— Вы там, вашбродь, на жестянке-то… поаккуратней. Народ там лихой, а только лихость — она без присмотру дурная. Вы у нас тут к присмотру привыкши. — Он помолчал и добавил главное: — А за башню не беспокойтесь. Две сорок держим. Будем держать и две.
— Верю, Ерофеич. И вот что. Кошки твои — ты их слушай и дальше. Заскребут про «Полтаву» — пиши мне на отряд, хоть с оказией, хоть как. Я твоим кошкам, может, единственный на эскадре полный кавалер доверия.
Боцман посмотрел на меня долго, по-стариковски, и в первый раз за всё знакомство улыбнулся — углом рта, как улыбается человек, лет двадцать этого не делавший.
— Запишем-с, — сказал он.
Это было лучшее, что я увозил с «Полтавы»: дело, которое не умирало с моим уходом. Тревоги жили в расписании, сеть — в приказе по эскадре, замеры — на доске в батарейной палубе, и Калашников с конкурентами из второй вахты резались за секунды уже без всякого моего участия. Машина крутилась сама, ради этого всё и затевалось.
Рощин провожал меня до трапа. Шампанское было допито накануне, слова сказаны, и теперь он просто стоял и смотрел, как вестовые подают в катер мой сундучок.

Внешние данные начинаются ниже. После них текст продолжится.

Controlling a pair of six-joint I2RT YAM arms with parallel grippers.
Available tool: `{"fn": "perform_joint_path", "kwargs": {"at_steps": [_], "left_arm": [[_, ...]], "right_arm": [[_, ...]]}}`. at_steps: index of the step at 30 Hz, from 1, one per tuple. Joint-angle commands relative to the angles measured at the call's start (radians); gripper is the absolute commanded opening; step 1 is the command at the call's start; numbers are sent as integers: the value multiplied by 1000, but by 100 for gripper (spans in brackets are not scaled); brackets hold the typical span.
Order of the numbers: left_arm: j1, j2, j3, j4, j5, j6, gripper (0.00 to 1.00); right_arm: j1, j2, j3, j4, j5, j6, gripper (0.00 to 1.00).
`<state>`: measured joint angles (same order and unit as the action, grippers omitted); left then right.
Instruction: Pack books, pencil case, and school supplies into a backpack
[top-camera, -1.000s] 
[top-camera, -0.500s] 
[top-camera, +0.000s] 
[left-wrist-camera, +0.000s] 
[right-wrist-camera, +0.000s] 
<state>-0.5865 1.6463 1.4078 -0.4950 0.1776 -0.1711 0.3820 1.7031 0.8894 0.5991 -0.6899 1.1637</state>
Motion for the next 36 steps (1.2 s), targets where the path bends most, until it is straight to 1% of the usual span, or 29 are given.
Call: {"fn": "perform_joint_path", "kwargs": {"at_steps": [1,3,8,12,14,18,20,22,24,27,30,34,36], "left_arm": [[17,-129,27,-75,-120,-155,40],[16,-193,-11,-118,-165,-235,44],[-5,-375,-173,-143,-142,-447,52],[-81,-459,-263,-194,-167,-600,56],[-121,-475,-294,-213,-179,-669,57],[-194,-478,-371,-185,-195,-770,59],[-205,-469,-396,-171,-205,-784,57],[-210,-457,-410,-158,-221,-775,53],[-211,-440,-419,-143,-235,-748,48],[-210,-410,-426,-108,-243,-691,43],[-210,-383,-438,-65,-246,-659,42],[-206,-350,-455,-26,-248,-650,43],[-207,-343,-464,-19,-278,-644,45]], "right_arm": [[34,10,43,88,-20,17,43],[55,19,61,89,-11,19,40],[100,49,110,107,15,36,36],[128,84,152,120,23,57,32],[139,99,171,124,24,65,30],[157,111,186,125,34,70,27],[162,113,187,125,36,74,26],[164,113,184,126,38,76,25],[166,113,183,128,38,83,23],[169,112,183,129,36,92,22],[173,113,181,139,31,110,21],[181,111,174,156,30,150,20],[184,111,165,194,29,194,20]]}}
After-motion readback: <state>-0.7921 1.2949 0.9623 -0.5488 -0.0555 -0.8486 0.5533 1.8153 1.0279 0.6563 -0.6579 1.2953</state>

— Слушай, заноза, — сказал он вдруг. — А ведь я тебе завидую. Нет, серьёзно. Ты едешь туда, где всё просто: вот море, вот японец, вот мина. А я остаюсь тут считать, какая сволочь у меня в подаче медленнее наводки… — Он сгрёб меня за плечи, тряхнул. — Воюй, Андрюша. И это… пиши, что ли. Кают-компанейским телеграфом.
Катер отвалил. «Полтава» уходила назад и вверх — серая стена борта, сетевая борода, знакомые до заклёпки шлюпбалки, — и я смотрел на неё, пока не запретил себе смотреть. Три месяца. Лучшая каюта в моей жизни, в обеих. Самая длинная вахта.
У этого корабля было в моих книгах своё будущее, и я знал его до последней страницы: год боёв, Жёлтое море, потом расстрел с суши в гавани, в ноябре, одиннадцатидюймовыми, рядом с «Палладой» и остальными. Та страница в моём новом календаре была ещё не написана, и переписывать её я собирался не отсюда, не с полтавской палубы — с той, куда ехал. Большие корабли этой войны спасались маленькими — таков был один из её невыученных уроков, и у меня имелся год, чтобы выучить его за всех.
* * *
«Сторожевой» встретил меня запахом — углём, горячим маслом, мокрым сукном, — и теснотой, по которой я, оказывается, скучал.
Огарёв принял мой рапорт на юте, выслушал по форме, а потом сгрёб мою руку обеими своими и сказал не по форме:
— Ну, слава богу. Я уж думал, сгниёте на вашем утюге.
Командиром он стал законным: Киткина списали по болезни на север, врио сняли, и теперь на фуражке Огарёва сидел свежий чехол, а в голосе — новая, чуть удивлённая хозяйская нота человека, который год шёл к своему кораблю и всё не верит, что дошёл. Офицеров на «Сторожевом» было теперь четверо, как и положено: командир, я — вахтенным начальником, минный офицер мичман Дитерихс — двадцать два года, восторжен, бесстрашен и до зубовного скрежета аккуратен с механизмами — и судовой механик Зарубин, молчаливый человек с глазами мученика, у которого в заведовании были котлы с норовом и машина, требовавшая рук.